▶ **What to produce**
Output the data that follows, keeping every line identical.

▶ **Dataset excerpt**
·····

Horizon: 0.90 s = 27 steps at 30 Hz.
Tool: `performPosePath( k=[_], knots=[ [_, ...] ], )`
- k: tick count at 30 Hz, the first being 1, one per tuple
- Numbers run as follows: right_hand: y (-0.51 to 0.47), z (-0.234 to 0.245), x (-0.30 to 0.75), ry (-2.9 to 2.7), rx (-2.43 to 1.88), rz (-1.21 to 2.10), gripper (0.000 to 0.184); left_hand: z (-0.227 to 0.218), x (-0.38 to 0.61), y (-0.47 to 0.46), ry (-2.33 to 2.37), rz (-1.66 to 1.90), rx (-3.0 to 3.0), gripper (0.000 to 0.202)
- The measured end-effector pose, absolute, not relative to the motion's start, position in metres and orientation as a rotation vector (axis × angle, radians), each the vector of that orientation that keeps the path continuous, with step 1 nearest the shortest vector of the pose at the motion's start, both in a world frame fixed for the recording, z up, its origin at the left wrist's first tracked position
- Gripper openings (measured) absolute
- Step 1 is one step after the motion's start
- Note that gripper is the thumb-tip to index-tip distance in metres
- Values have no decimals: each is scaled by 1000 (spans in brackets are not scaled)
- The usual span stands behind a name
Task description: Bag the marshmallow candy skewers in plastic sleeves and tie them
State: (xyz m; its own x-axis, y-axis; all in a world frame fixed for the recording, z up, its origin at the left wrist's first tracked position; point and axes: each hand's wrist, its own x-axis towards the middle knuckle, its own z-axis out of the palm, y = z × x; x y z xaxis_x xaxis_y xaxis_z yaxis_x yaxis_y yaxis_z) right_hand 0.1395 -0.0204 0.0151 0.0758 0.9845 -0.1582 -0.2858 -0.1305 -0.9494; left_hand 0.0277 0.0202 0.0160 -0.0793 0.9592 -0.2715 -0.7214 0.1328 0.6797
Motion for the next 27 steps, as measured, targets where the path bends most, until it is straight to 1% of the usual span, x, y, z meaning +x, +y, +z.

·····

▶ **Final answer**
Horizon: 0.90 s = 27 steps at 30 Hz.
Tool: `performPosePath( k=[_], knots=[ [_, ...] ], )`
- k: tick count at 30 Hz, the first being 1, one per tuple
- Numbers run as follows: right_hand: y (-0.51 to 0.47), z (-0.234 to 0.245), x (-0.30 to 0.75), ry (-2.9 to 2.7), rx (-2.43 to 1.88), rz (-1.21 to 2.10), gripper (0.000 to 0.184); left_hand: z (-0.227 to 0.218), x (-0.38 to 0.61), y (-0.47 to 0.46), ry (-2.33 to 2.37), rz (-1.66 to 1.90), rx (-3.0 to 3.0), gripper (0.000 to 0.202)
- The measured end-effector pose, absolute, not relative to the motion's start, position in metres and orientation as a rotation vector (axis × angle, radians), each the vector of that orientation that keeps the path continuous, with step 1 nearest the shortest vector of the pose at the motion's start, both in a world frame fixed for the recording, z up, its origin at the left wrist's first tracked position
- Gripper openings (measured) absolute
- Step 1 is one step after the motion's start
- Note that gripper is the thumb-tip to index-tip distance in metres
- Values have no decimals: each is scaled by 1000 (spans in brackets are not scaled)
- The usual span stands behind a name
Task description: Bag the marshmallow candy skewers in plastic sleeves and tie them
State: (xyz m; its own x-axis, y-axis; all in a world frame fixed for the recording, z up, its origin at the left wrist's first tracked position; point and axes: each hand's wrist, its own x-axis towards the middle knuckle, its own z-axis out of the palm, y = z × x; x y z xaxis_x xaxis_y xaxis_z yaxis_x yaxis_y yaxis_z) right_hand 0.1395 -0.0204 0.0151 0.0758 0.9845 -0.1582 -0.2858 -0.1305 -0.9494; left_hand 0.0277 0.0202 0.0160 -0.0793 0.9592 -0.2715 -0.7214 0.1328 0.6797
Motion for the next 27 steps, as measured, targets where the path bends most, until it is straight to 1% of the usual span, x, y, z meaning +x, +y, +z.

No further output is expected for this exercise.